EDUARDO DIAS: VISUALIDADE ONÍRICA E PINTURA ANALFABETA

Rosangela Miranda Cherem (UDESC)

Resumo: Liberada da certeza do olho e da perspectiva matemática, emergiu pela Europa e Américas, desde meados do século XIX e começo do XX, uma estética denominada ingênua que proliferou especialmente nas pinturas de cenas e paisagens. Embora os artistas que partilharam desta sensibilidade e percepção só tenham sido reconhecidos postumamente, observa-se que possuem certas familiaridades em relação ao tipo de enquadramento e perspectiva, além de uma paleta de cores frequentemente suavizadas. Situados fora dos cânones acadêmicos e dos preceitos vanguardistas que começavam a emergir, suas afinidades temáticas e formais permitem pensar a singularidade de suas soluções e experimentações pictóricas.

É o caso de Eduardo Dias (Florianópolis-1872-1945), sapateiro, caiador de paredes e decorador de residências, além de criador de letreiros e panos de boca para peças teatrais. Embora sua pintura tenha ocupado um lugar marginal na historiografia e tenha sido produzida fora dos circuitos habituais, seu regime figurativo guarda inúmeras afinidades com artistas como Hermenegildo Bustos (México-1832– 1907), Candido Lopes (Argentina- 1840-1902), Luis Herrera Guevara (Chile- 1891-1945), Henri Rousseau (França- 1844-1914) e Horace Pippin (Estados Unidos- 1886-1946). Considerando o repertório imagético destes artistas que não se conheceram, embora tenham vivido em tempo muito aproximado, é possível tanto reconhecer uma abordagem narrativa e tratamento formal muito próximos das pinturas barrocas de caráter popular, das abordagens costumbristas e caricaturistas, como observar certas agilidades figurativas e temporais presentes nas histórias em quadrinhos.

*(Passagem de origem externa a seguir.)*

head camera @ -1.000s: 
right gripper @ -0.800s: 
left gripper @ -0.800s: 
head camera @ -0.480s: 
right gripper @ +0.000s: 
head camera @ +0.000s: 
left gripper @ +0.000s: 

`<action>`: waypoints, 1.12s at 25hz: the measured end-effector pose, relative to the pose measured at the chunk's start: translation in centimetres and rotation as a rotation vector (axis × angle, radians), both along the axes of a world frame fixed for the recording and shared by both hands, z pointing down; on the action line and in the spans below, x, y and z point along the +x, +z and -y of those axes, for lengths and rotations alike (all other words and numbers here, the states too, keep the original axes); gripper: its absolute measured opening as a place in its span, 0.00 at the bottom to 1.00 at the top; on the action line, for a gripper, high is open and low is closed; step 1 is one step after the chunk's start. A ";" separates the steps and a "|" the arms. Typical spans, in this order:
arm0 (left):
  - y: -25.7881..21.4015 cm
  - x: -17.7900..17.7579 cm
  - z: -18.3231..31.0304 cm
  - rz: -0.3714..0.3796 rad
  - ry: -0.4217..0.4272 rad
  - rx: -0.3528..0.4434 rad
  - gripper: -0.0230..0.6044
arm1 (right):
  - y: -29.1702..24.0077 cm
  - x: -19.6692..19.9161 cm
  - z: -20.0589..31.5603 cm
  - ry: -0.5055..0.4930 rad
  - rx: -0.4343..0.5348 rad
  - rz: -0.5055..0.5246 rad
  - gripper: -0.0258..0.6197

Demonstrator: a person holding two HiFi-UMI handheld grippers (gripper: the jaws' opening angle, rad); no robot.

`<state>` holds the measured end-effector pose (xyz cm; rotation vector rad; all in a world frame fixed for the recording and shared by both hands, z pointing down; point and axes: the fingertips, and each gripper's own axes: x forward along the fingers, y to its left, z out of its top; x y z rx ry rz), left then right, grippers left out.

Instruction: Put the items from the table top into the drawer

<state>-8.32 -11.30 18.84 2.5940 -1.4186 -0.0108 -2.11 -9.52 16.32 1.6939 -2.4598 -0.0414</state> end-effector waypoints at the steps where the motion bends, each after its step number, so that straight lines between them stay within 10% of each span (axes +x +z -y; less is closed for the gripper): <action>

Pelas linhas e volumes, cores e planos, os espaços da cidade natal de Eduardo Dias adquirem um caráter onírico e os marcos urbanos despontam como semelhanças deslocadas e formas visuais abreviadas. O uso recorrente e a referência aos impressos (postais, caricaturas, fotografias, imagens de jornais e revistas) permitem metamorfosear lugares conhecidos, configurando-os como imagens. Dotados de uma estranha fragilidade, seus corpos e cenas parecem interrogar uma modernidade que invade a paisagem de sua Ilha-capital, alterando a ordem alfabética do mundo e afetando o ritmo desta pequena porção meridional do Brasil. Pode-se chamar de ingênua a estética de um artista que desejou tangenciar uma parte disto com seus pincéis?